Diyarbakır sokaklarında bugünlerde farklı bir aksanla Kürtçe ve Türkçe şarkı sesleri yükseliyor. Söyleyen kişi Amerikalı bir sokak müzisyeni. Aylardır Diyarbakır’da yaşayan Dandelion Lakewood, hem bağlama çalıyor, hem şarkı söylüyor
DİYARBAKIR YENİGÜN - Bugünlerde Yenişehir ilçesindeki Sanat Sokağı’nda dolaşan bir kişi hemen dikkat çekiyor. Sırtında iki bağlaması, sıra dışı giyimi, uzun kızıl sakalıyla hemen herkesin dikkatini çeken bu kişi Amerikalı Dandelion Lakewood. Sıcağın etkisinin kırıldığı akşam saatlerinde Sanat Sokağı’na gelen Lakewood’un dikkatleri üzerinde toplamasının tek nedeni Amerikalı olması değil. Lakewood aynı zamanda bir sokak müzisyeni; üstelik bağlama çalıyor. Etraftakiler Lakewood’u hemen fark ediyor. Farklı bir aksanla hem Kürtçe hem Türkçe şarkılar söylüyor.Kürtçe’nin ve Türkçe’nin klasik türkülerini hem çalan hem söyleyen Lakewood, herkesin ilgi odağı.
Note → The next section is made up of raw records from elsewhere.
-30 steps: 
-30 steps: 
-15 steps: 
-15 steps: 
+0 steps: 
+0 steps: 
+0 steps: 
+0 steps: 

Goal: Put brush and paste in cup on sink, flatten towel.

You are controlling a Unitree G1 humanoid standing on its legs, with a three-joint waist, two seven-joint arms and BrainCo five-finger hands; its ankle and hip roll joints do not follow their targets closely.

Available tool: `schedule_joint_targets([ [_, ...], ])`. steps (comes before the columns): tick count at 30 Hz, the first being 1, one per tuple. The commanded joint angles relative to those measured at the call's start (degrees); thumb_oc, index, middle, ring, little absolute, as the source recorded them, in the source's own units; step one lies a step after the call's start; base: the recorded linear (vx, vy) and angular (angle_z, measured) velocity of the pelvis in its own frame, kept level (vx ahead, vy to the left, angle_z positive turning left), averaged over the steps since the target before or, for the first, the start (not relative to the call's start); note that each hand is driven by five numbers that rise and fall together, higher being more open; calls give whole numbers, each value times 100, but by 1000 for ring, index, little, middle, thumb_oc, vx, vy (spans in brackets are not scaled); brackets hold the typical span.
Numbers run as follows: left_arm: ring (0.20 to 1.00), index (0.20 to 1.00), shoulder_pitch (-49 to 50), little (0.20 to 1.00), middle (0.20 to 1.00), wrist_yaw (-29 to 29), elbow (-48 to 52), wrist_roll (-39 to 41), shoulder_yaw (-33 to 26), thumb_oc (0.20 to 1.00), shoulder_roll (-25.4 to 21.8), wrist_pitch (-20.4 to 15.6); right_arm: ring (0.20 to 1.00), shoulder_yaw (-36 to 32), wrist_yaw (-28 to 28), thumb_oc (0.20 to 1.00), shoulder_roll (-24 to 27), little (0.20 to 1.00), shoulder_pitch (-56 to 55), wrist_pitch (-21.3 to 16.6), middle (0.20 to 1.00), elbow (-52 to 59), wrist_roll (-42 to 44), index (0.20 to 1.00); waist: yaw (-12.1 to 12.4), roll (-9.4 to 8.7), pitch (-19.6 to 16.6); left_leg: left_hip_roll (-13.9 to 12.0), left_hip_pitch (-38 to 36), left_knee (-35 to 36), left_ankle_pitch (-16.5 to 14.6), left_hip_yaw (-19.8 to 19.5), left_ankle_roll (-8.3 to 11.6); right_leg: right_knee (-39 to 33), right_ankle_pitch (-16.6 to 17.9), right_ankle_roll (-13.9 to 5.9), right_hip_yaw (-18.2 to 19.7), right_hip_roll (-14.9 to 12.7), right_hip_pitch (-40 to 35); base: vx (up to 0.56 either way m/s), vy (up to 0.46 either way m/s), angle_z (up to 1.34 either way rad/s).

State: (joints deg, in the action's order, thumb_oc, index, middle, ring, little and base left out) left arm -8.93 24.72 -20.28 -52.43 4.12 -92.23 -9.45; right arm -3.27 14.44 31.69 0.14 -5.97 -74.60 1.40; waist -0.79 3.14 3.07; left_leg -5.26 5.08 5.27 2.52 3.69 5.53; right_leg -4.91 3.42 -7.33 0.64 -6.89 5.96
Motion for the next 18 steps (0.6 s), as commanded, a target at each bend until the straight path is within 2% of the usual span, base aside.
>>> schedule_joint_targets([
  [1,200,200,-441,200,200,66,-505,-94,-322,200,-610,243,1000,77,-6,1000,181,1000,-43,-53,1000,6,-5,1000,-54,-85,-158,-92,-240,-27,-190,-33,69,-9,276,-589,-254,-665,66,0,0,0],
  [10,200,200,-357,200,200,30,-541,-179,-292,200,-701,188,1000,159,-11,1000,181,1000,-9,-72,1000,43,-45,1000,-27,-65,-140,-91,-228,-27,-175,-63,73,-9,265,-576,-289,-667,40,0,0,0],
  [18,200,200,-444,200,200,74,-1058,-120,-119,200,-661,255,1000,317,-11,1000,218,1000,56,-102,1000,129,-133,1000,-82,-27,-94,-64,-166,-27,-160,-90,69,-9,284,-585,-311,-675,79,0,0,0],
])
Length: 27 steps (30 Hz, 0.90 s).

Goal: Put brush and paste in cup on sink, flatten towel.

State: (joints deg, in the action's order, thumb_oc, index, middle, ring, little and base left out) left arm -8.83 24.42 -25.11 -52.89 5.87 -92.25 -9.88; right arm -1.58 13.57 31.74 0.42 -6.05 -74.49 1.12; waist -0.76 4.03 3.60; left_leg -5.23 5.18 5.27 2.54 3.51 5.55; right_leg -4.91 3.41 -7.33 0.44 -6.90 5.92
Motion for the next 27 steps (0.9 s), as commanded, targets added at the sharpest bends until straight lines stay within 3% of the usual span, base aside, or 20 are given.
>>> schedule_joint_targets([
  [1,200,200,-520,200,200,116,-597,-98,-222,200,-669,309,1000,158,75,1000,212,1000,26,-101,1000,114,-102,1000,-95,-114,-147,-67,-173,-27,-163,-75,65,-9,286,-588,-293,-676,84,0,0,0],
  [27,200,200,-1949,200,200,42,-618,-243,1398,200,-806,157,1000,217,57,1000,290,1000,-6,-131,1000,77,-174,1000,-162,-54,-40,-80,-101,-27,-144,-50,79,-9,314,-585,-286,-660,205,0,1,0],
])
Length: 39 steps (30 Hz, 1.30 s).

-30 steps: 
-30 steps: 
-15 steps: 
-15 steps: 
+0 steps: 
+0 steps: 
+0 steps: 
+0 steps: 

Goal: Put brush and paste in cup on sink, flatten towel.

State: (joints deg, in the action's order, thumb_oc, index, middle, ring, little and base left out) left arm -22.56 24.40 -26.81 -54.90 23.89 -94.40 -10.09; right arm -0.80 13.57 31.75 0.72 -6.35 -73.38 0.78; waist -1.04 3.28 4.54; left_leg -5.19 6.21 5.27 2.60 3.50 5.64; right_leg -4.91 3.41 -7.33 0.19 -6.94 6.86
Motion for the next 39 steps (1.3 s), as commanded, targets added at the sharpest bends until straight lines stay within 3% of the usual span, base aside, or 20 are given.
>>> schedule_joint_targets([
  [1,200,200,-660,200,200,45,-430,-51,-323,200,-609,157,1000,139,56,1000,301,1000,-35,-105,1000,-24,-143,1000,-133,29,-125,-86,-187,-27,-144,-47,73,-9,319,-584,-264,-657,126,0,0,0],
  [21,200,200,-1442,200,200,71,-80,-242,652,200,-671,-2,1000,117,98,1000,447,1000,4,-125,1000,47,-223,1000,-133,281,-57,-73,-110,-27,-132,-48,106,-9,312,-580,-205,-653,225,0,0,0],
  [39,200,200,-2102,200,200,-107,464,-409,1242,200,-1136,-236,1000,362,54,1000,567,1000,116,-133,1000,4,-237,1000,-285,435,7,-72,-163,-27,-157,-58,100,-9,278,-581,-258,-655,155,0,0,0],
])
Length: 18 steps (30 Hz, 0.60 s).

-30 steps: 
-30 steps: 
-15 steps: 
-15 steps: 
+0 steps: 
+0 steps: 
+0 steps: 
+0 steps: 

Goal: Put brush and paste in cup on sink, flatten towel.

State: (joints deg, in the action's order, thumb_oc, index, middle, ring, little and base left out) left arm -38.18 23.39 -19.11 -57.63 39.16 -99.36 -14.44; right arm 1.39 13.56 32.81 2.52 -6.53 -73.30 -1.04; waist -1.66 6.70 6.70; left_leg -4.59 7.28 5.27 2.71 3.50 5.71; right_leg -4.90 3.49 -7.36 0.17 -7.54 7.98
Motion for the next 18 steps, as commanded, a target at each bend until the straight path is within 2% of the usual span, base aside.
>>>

‘Kendimi eğitmek istiyorum’
5 yıl önce Kansas City’deki evinden ayrılan Lakewood, kısa bir seyahat planlıyordu. Ancak olmadı. 20 ülke dolaşan Lakewood’un son durağı Türkiye oldu. Önce İstanbul ardından Diyarbakır. Aylardır Diyarbakır’da yaşayan Lakewood, şehir sakinlerinin dostu. VOA Türkçe’den Mahmut Bozarslan’a konuşan Lakewood, dünyayı tanımaya çalıştığı söyledi. Lakewood, “Benim için Amerika'nın dışında olmak önemli, seyahat etme ayrıcalığım var. Bu ayrıcalığı kullanmak istiyorum, sorumluluk almak istiyorum. Kendimi eğitmek istiyorum. Dünyanın ne olduğunu anlamak için televizyona bağlı kalmak istemiyorum. Kendi duygularımı ve tecrübelerimi kullanmak istiyorum” dedi.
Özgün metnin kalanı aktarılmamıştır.